Directions for this task
Retype the records exactly.

---- Data section

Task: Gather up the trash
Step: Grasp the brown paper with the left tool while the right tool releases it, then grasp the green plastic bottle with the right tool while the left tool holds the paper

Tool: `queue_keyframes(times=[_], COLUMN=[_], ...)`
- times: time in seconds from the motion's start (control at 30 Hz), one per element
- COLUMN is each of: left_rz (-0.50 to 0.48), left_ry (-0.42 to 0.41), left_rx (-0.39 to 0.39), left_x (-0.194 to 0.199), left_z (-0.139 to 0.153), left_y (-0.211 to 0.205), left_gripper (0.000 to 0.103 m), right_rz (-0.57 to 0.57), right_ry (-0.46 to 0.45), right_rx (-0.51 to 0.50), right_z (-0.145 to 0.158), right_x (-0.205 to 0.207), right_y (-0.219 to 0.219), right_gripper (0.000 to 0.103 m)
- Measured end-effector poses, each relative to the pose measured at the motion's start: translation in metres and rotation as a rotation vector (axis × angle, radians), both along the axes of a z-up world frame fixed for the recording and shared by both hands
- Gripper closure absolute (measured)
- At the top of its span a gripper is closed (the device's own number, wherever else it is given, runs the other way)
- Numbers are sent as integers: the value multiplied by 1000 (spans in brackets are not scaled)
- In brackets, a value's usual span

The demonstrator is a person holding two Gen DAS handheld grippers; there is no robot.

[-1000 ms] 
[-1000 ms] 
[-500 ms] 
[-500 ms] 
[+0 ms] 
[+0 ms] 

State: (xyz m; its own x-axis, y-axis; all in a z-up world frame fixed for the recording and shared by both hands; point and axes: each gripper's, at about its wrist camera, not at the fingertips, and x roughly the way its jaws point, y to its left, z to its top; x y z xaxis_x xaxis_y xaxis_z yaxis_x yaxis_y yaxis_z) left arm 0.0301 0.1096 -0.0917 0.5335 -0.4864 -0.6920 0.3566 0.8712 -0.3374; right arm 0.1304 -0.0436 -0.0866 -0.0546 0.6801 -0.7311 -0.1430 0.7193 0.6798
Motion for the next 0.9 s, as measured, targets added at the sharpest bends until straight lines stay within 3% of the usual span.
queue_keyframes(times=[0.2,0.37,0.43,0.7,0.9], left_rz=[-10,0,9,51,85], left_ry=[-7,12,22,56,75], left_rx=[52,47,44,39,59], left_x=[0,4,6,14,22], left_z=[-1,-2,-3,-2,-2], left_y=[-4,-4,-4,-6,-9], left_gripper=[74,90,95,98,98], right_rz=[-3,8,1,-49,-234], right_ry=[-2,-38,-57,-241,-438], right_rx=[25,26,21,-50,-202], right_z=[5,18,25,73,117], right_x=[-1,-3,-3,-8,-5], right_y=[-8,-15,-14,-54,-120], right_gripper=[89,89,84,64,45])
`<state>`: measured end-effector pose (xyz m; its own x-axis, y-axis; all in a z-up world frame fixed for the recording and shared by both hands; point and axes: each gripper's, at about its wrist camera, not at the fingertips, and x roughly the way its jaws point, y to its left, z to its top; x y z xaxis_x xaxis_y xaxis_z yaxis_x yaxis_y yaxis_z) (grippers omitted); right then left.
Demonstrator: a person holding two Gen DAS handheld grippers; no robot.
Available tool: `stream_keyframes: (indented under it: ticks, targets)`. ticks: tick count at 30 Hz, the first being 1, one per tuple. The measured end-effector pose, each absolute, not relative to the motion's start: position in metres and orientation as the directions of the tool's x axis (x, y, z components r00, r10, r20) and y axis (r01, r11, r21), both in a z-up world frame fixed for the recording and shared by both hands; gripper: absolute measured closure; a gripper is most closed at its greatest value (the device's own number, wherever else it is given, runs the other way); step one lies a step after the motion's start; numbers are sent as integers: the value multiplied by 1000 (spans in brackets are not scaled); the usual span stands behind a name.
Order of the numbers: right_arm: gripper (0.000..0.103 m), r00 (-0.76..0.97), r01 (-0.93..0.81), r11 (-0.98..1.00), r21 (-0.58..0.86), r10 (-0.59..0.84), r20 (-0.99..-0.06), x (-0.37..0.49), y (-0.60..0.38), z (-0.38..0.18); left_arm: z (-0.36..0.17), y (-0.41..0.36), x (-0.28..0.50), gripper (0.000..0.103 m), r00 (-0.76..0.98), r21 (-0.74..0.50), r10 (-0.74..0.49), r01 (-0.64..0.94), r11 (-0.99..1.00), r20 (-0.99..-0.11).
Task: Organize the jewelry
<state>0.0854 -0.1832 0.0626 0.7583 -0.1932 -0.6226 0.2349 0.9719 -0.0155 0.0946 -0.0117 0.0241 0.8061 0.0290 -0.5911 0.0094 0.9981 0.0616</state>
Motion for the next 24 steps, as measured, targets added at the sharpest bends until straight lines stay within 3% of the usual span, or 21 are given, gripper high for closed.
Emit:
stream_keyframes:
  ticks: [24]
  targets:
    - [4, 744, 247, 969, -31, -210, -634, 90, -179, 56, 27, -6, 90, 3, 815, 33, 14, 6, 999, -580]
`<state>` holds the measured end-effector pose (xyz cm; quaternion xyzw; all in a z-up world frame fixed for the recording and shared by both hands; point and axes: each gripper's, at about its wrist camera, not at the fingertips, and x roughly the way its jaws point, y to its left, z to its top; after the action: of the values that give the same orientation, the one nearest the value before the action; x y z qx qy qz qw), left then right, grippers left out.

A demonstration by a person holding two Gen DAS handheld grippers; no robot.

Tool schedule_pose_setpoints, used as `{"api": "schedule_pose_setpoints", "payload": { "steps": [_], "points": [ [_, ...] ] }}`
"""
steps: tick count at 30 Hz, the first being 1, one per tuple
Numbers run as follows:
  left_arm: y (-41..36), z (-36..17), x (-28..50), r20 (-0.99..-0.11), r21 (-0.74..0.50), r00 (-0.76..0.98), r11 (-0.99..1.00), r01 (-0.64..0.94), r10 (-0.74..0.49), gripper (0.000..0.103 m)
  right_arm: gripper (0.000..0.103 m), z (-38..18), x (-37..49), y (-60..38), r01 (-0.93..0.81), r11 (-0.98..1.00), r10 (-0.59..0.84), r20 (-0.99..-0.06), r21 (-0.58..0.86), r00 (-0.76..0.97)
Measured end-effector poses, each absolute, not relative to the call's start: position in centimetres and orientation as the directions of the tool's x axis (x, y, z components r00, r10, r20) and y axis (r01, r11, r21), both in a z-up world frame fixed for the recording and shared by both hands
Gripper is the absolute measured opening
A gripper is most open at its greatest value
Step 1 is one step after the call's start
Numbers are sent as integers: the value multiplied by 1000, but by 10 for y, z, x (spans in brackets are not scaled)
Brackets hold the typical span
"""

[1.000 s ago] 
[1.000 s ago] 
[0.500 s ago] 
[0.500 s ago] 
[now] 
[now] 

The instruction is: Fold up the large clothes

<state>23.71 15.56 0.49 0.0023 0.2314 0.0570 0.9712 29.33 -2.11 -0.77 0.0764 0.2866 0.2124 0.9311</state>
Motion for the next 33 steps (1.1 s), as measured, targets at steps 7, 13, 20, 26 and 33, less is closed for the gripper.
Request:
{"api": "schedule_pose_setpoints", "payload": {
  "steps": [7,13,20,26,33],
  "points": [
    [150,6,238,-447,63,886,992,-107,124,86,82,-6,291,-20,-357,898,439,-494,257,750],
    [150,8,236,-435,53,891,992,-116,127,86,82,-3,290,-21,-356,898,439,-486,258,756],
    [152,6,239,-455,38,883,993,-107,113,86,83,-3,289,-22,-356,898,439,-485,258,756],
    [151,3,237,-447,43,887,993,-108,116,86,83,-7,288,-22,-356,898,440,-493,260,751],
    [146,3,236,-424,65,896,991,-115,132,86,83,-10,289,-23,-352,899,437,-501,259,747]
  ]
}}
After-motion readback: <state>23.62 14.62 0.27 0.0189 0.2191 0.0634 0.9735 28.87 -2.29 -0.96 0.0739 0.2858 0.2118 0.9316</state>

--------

Completed exercise
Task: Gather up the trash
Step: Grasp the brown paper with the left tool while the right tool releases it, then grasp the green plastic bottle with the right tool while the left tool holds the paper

Tool: `queue_keyframes(times=[_], COLUMN=[_], ...)`
- times: time in seconds from the motion's start (control at 30 Hz), one per element
- COLUMN is each of: left_rz (-0.50 to 0.48), left_ry (-0.42 to 0.41), left_rx (-0.39 to 0.39), left_x (-0.194 to 0.199), left_z (-0.139 to 0.153), left_y (-0.211 to 0.205), left_gripper (0.000 to 0.103 m), right_rz (-0.57 to 0.57), right_ry (-0.46 to 0.45), right_rx (-0.51 to 0.50), right_z (-0.145 to 0.158), right_x (-0.205 to 0.207), right_y (-0.219 to 0.219), right_gripper (0.000 to 0.103 m)
- Measured end-effector poses, each relative to the pose measured at the motion's start: translation in metres and rotation as a rotation vector (axis × angle, radians), both along the axes of a z-up world frame fixed for the recording and shared by both hands
- Gripper closure absolute (measured)
- At the top of its span a gripper is closed (the device's own number, wherever else it is given, runs the other way)
- Numbers are sent as integers: the value multiplied by 1000 (spans in brackets are not scaled)
- In brackets, a value's usual span

The demonstrator is a person holding two Gen DAS handheld grippers; there is no robot.

[-1000 ms] 
[-1000 ms] 
[-500 ms] 
[-500 ms] 
[+0 ms] 
[+0 ms] 

State: (xyz m; its own x-axis, y-axis; all in a z-up world frame fixed for the recording and shared by both hands; point and axes: each gripper's, at about its wrist camera, not at the fingertips, and x roughly the way its jaws point, y to its left, z to its top; x y z xaxis_x xaxis_y xaxis_z yaxis_x yaxis_y yaxis_z) left arm 0.0301 0.1096 -0.0917 0.5335 -0.4864 -0.6920 0.3566 0.8712 -0.3374; right arm 0.1304 -0.0436 -0.0866 -0.0546 0.6801 -0.7311 -0.1430 0.7193 0.6798
Motion for the next 0.9 s, as measured, targets added at the sharpest bends until straight lines stay within 3% of the usual span.
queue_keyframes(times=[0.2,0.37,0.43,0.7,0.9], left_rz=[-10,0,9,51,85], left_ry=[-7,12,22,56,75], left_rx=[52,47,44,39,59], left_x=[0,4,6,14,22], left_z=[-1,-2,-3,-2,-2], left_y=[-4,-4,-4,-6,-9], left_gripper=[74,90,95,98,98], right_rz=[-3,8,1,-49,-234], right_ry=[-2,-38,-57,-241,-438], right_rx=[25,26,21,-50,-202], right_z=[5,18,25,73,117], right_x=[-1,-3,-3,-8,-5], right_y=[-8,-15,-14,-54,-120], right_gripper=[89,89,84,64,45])
`<state>`: measured end-effector pose (xyz m; its own x-axis, y-axis; all in a z-up world frame fixed for the recording and shared by both hands; point and axes: each gripper's, at about its wrist camera, not at the fingertips, and x roughly the way its jaws point, y to its left, z to its top; x y z xaxis_x xaxis_y xaxis_z yaxis_x yaxis_y yaxis_z) (grippers omitted); right then left.
Demonstrator: a person holding two Gen DAS handheld grippers; no robot.
Available tool: `stream_keyframes: (indented under it: ticks, targets)`. ticks: tick count at 30 Hz, the first being 1, one per tuple. The measured end-effector pose, each absolute, not relative to the motion's start: position in metres and orientation as the directions of the tool's x axis (x, y, z components r00, r10, r20) and y axis (r01, r11, r21), both in a z-up world frame fixed for the recording and shared by both hands; gripper: absolute measured closure; a gripper is most closed at its greatest value (the device's own number, wherever else it is given, runs the other way); step one lies a step after the motion's start; numbers are sent as integers: the value multiplied by 1000 (spans in brackets are not scaled); the usual span stands behind a name.
Order of the numbers: right_arm: gripper (0.000..0.103 m), r00 (-0.76..0.97), r01 (-0.93..0.81), r11 (-0.98..1.00), r21 (-0.58..0.86), r10 (-0.59..0.84), r20 (-0.99..-0.06), x (-0.37..0.49), y (-0.60..0.38), z (-0.38..0.18); left_arm: z (-0.36..0.17), y (-0.41..0.36), x (-0.28..0.50), gripper (0.000..0.103 m), r00 (-0.76..0.98), r21 (-0.74..0.50), r10 (-0.74..0.49), r01 (-0.64..0.94), r11 (-0.99..1.00), r20 (-0.99..-0.11).
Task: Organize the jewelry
<state>0.0854 -0.1832 0.0626 0.7583 -0.1932 -0.6226 0.2349 0.9719 -0.0155 0.0946 -0.0117 0.0241 0.8061 0.0290 -0.5911 0.0094 0.9981 0.0616</state>
Motion for the next 24 steps, as measured, targets added at the sharpest bends until straight lines stay within 3% of the usual span, or 21 are given, gripper high for closed.
Emit:
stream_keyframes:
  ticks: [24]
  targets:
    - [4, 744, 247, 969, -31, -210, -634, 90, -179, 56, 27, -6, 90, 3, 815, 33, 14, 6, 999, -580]
`<state>` holds the measured end-effector pose (xyz cm; quaternion xyzw; all in a z-up world frame fixed for the recording and shared by both hands; point and axes: each gripper's, at about its wrist camera, not at the fingertips, and x roughly the way its jaws point, y to its left, z to its top; after the action: of the values that give the same orientation, the one nearest the value before the action; x y z qx qy qz qw), left then right, grippers left out.

A demonstration by a person holding two Gen DAS handheld grippers; no robot.

Tool schedule_pose_setpoints, used as `{"api": "schedule_pose_setpoints", "payload": { "steps": [_], "points": [ [_, ...] ] }}`
"""
steps: tick count at 30 Hz, the first being 1, one per tuple
Numbers run as follows:
  left_arm: y (-41..36), z (-36..17), x (-28..50), r20 (-0.99..-0.11), r21 (-0.74..0.50), r00 (-0.76..0.98), r11 (-0.99..1.00), r01 (-0.64..0.94), r10 (-0.74..0.49), gripper (0.000..0.103 m)
  right_arm: gripper (0.000..0.103 m), z (-38..18), x (-37..49), y (-60..38), r01 (-0.93..0.81), r11 (-0.98..1.00), r10 (-0.59..0.84), r20 (-0.99..-0.06), r21 (-0.58..0.86), r00 (-0.76..0.97)
Measured end-effector poses, each absolute, not relative to the call's start: position in centimetres and orientation as the directions of the tool's x axis (x, y, z components r00, r10, r20) and y axis (r01, r11, r21), both in a z-up world frame fixed for the recording and shared by both hands
Gripper is the absolute measured opening
A gripper is most open at its greatest value
Step 1 is one step after the call's start
Numbers are sent as integers: the value multiplied by 1000, but by 10 for y, z, x (spans in brackets are not scaled)
Brackets hold the typical span
"""

[1.000 s ago] 
[1.000 s ago] 
[0.500 s ago] 
[0.500 s ago] 
[now] 
[now] 

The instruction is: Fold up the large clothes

<state>23.71 15.56 0.49 0.0023 0.2314 0.0570 0.9712 29.33 -2.11 -0.77 0.0764 0.2866 0.2124 0.9311</state>
Motion for the next 33 steps (1.1 s), as measured, targets at steps 7, 13, 20, 26 and 33, less is closed for the gripper.
Request:
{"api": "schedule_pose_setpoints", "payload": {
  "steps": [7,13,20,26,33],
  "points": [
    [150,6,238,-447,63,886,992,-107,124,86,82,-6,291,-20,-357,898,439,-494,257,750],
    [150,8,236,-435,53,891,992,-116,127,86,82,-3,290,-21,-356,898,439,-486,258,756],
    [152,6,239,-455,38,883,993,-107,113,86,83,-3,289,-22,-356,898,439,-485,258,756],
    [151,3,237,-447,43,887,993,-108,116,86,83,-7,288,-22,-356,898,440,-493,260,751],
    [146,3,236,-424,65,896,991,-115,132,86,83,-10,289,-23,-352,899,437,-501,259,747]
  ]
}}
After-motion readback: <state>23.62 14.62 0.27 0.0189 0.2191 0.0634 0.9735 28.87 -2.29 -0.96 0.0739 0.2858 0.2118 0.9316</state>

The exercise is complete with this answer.